Top of RECORDS TO USE

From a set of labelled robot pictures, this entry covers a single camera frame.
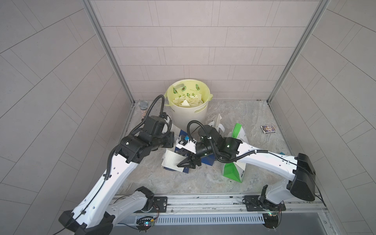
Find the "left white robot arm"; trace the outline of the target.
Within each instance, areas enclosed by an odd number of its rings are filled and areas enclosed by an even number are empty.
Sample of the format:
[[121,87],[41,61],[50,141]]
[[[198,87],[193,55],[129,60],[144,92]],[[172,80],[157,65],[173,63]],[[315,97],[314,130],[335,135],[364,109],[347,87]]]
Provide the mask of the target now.
[[138,188],[119,202],[112,200],[143,158],[160,148],[173,147],[172,119],[163,109],[158,116],[150,115],[157,101],[164,99],[163,95],[157,96],[141,123],[111,150],[106,171],[83,201],[60,215],[59,222],[64,229],[73,235],[108,235],[129,215],[153,207],[154,193],[146,187]]

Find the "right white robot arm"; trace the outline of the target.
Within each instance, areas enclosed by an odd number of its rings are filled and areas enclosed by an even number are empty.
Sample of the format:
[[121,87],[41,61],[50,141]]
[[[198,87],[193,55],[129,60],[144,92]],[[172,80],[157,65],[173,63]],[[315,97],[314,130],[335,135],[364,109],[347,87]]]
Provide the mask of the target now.
[[265,185],[259,196],[244,198],[246,205],[261,211],[281,210],[282,203],[293,197],[307,202],[322,199],[321,194],[315,193],[316,172],[307,155],[286,156],[256,148],[248,144],[242,125],[238,123],[228,137],[222,137],[218,129],[196,120],[189,124],[198,124],[199,140],[191,133],[177,139],[179,154],[186,156],[178,167],[195,169],[201,165],[202,158],[213,155],[223,164],[255,165],[282,176],[283,180]]

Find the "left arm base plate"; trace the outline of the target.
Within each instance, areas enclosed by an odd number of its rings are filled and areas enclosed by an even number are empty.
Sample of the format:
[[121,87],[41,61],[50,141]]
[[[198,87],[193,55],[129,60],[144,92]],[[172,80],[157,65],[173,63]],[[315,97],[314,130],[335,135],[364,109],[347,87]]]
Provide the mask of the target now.
[[167,208],[167,201],[168,201],[167,196],[155,196],[153,205],[151,206],[149,210],[142,209],[142,210],[136,211],[135,213],[156,213],[157,211],[165,213],[166,208]]

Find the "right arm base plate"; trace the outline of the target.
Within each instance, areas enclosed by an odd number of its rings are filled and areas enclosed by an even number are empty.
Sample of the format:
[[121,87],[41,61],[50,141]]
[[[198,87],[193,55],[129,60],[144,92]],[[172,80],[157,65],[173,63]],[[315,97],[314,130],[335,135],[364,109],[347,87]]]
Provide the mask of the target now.
[[284,203],[274,204],[266,199],[260,200],[259,195],[246,195],[244,196],[242,203],[246,206],[248,212],[279,212],[286,210]]

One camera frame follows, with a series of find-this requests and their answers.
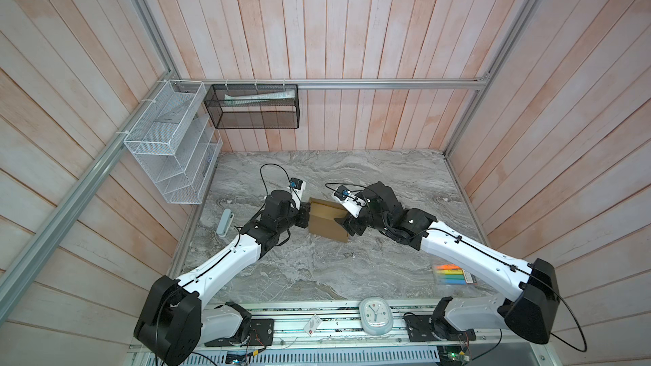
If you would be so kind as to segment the brown cardboard box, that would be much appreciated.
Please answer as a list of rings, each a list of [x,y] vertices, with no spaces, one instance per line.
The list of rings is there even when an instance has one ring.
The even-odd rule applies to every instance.
[[[336,242],[349,241],[349,233],[337,223],[349,213],[340,204],[318,198],[310,198],[310,219],[308,230],[311,234]]]

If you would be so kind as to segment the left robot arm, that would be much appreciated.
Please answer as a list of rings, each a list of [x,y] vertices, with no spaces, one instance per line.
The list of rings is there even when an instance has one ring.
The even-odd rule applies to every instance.
[[[157,362],[183,363],[199,345],[222,340],[233,345],[249,340],[249,311],[234,302],[216,308],[210,300],[239,272],[281,246],[282,233],[305,229],[310,204],[302,200],[306,185],[293,178],[286,190],[272,191],[237,237],[195,269],[172,279],[161,276],[152,285],[137,320],[134,337]]]

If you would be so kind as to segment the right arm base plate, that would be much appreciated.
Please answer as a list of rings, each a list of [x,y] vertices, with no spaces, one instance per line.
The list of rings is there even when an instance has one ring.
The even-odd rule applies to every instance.
[[[403,321],[410,342],[472,342],[476,340],[474,330],[456,330],[445,319],[435,319],[433,315],[417,315],[407,312],[403,315]]]

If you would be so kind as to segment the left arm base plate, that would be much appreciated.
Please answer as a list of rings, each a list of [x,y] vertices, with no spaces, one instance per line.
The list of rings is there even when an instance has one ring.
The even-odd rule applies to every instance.
[[[268,347],[273,343],[275,321],[271,318],[245,321],[235,337],[220,338],[205,344],[206,347]]]

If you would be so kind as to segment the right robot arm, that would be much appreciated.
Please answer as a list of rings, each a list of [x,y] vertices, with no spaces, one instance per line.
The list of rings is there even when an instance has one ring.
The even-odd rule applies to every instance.
[[[560,304],[552,264],[529,263],[497,252],[419,208],[404,208],[393,189],[339,186],[333,198],[346,210],[339,220],[351,236],[378,230],[399,244],[445,259],[488,283],[487,298],[442,298],[430,317],[436,337],[450,340],[476,329],[508,329],[535,344],[549,342]]]

Bottom of RECORDS TO USE

_YOUR OBJECTIVE_
Please reproduce exactly the lines in the listing above from the one containing "If you would be so kind as to segment the brown" through the one containing "the right arm", both included, and nothing more.

_PROBLEM SOLUTION_
If you would be so kind as to segment the brown cardboard box, that would be much appreciated.
Please answer as a list of rings, each a list of [x,y] vertices, with no spaces, one instance per line.
The list of rings is there even when an instance has one ring.
The even-odd rule applies to every instance.
[[[336,242],[349,241],[349,233],[337,223],[349,213],[340,204],[318,198],[310,198],[310,219],[308,230],[311,234]]]

If you would be so kind as to segment the left robot arm, that would be much appreciated.
Please answer as a list of rings, each a list of [x,y] vertices, with no spaces, one instance per line.
The list of rings is there even when an instance has one ring.
The even-odd rule applies to every instance.
[[[157,362],[183,363],[199,345],[222,340],[233,345],[249,340],[249,311],[234,302],[216,308],[210,300],[239,272],[281,246],[282,233],[305,229],[310,204],[302,200],[306,185],[293,178],[286,190],[272,191],[237,237],[195,269],[172,279],[161,276],[152,285],[137,320],[134,337]]]

If you would be so kind as to segment the right arm base plate, that would be much appreciated.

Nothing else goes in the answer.